Static and dynamic models
Static models estimate resource utilization at compilation time. Dynamic models predict job performance at run time.
The following table describes the differences between static and
dynamic models. Use this table to help you decide what type of model to generate.
| Characteristics | Static models | Dynamic models |
|---|---|---|
| Job run | Not required. | Required. |
| Sample data | Requires automatic data sampling. Uses the actual size of the input data if the size can be determined. Otherwise, the sample size is set to a default value of 1000 records on each output link from each source stage. | Accepts automatic data sampling or a data range:
|
| Scratch space | Estimates are based on a worst-case scenario. | Estimates are based on linear regression. |
| Disk space | Estimates are based on a worst-case scenario. | Estimates are based on linear regression. |
| CPU utilization | Not estimated. | Estimates are based on linear regression. |
| Number of records | Estimates are based on a best-case scenario. No record is dropped. Input data is propagated from the source stages to all other stages in the job. | Dynamically determined. Best-case scenario does not apply. Input data is processed, not propagated. Records can be dropped. Estimates are based on linear regression. |
| Record size | Solely determined by the record schema. Estimates are based on a worst-case scenario. | Dynamically determined by the actual record at run time. Estimates are based on linear regression. |
| Data partitioning | Data is assumed to be evenly distributed among all partitions. | Dynamically determined. Estimates are based on linear regression. |
When a model is based on a worst-case scenario, the model uses maximum values. For example, if a variable can hold up to 100 characters, the model assumes that the variable always holds 100 characters. When a model is based on a best-case scenario, the model assumes that no single input record is dropped anywhere in the data flow.

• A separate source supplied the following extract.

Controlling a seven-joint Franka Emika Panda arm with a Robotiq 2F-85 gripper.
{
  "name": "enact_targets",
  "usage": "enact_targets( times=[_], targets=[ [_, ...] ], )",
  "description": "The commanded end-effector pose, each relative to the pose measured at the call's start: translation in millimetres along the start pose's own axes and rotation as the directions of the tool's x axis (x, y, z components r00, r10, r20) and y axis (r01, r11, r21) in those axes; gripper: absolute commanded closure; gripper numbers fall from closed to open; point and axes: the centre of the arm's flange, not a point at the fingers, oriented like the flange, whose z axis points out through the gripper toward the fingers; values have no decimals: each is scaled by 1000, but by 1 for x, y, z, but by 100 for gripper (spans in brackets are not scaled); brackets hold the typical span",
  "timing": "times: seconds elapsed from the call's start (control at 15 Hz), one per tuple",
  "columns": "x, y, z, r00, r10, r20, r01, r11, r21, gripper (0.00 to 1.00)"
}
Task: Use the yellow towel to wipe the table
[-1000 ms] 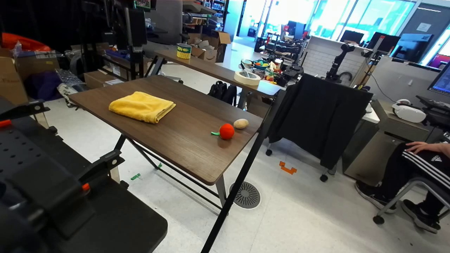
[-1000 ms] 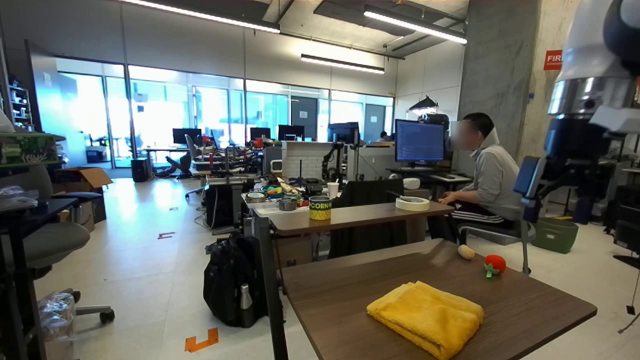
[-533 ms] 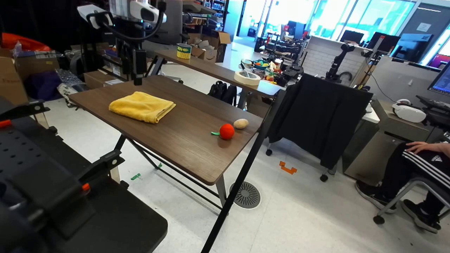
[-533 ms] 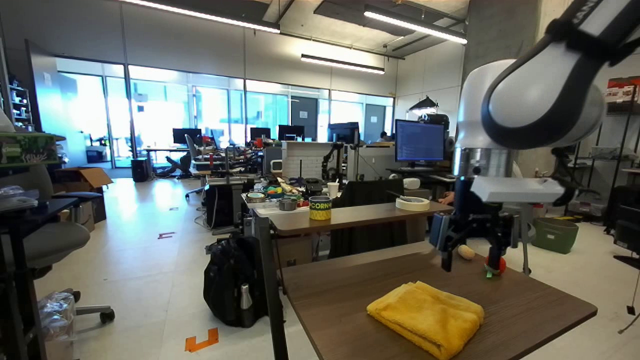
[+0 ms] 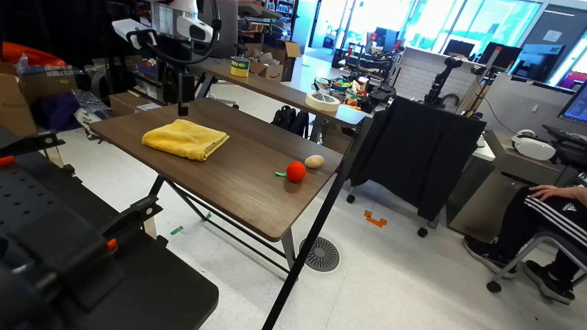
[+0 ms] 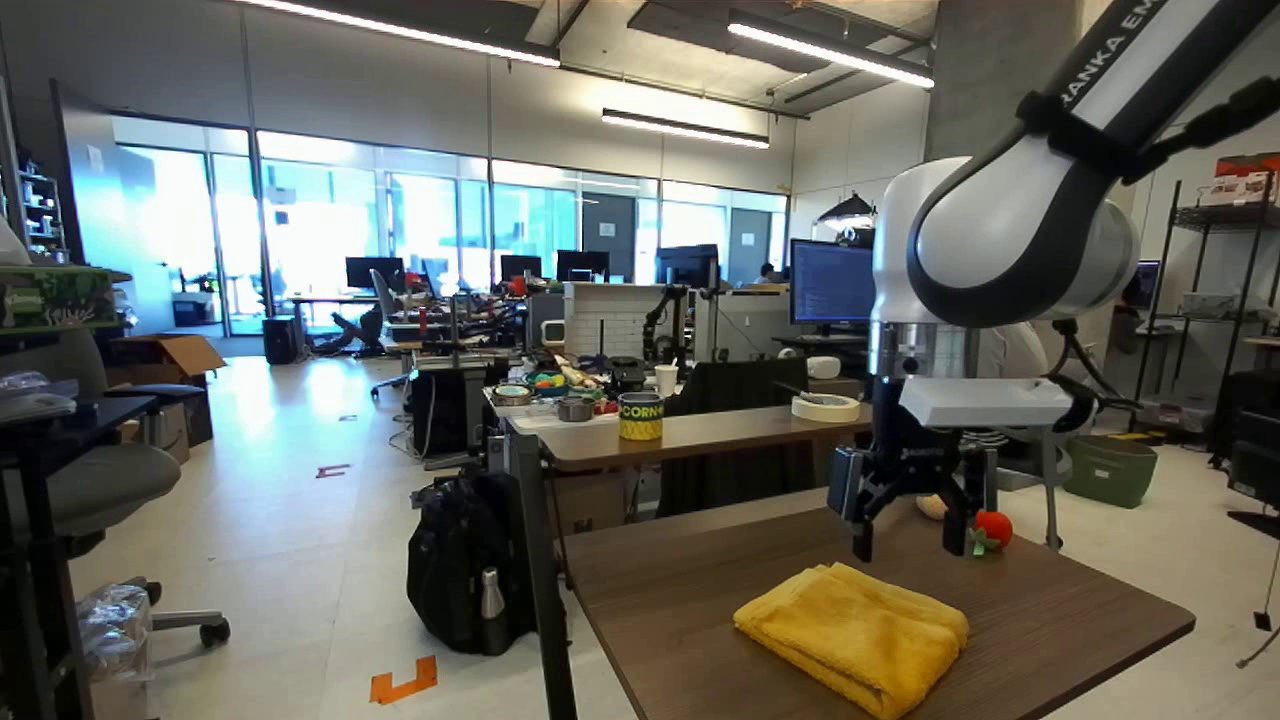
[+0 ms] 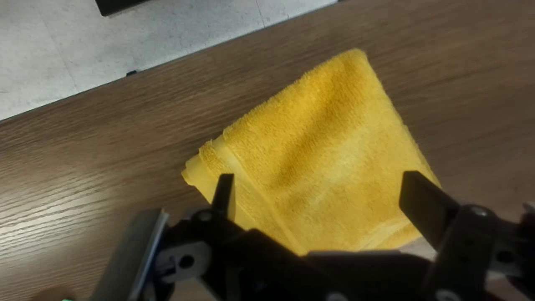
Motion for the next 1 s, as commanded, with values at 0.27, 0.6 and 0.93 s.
enact_targets(
  times=[0.27, 0.6, 0.93],
  targets=[
    [2, 14, 5, 966, -242, 88, 242, 970, 17, 0],
    [8, 2, 18, 961, -261, 85, 260, 965, 23, 0],
    [45, -9, 59, 979, -200, 36, 200, 980, -17, 0]
  ],
)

The accuracy of a model depends on these factors:
- Schema definition
- The size of records with variable-length fields cannot be determined until the records are processed. Use fixed-length or bounded-length schemas as much as possible to improve accuracy.
- Input data
- When the input data contains more records with one type of key field than another, the records might be unevenly distributed across partitions. Specify a data sampling range that is representative of the input data.
- Parallel processing environment
- The availability of system resources when you run a job can affect the degree to which buffering occurs. Generate models in an environment that is similar to your production environment in terms of operating system, processor type, and number of processors.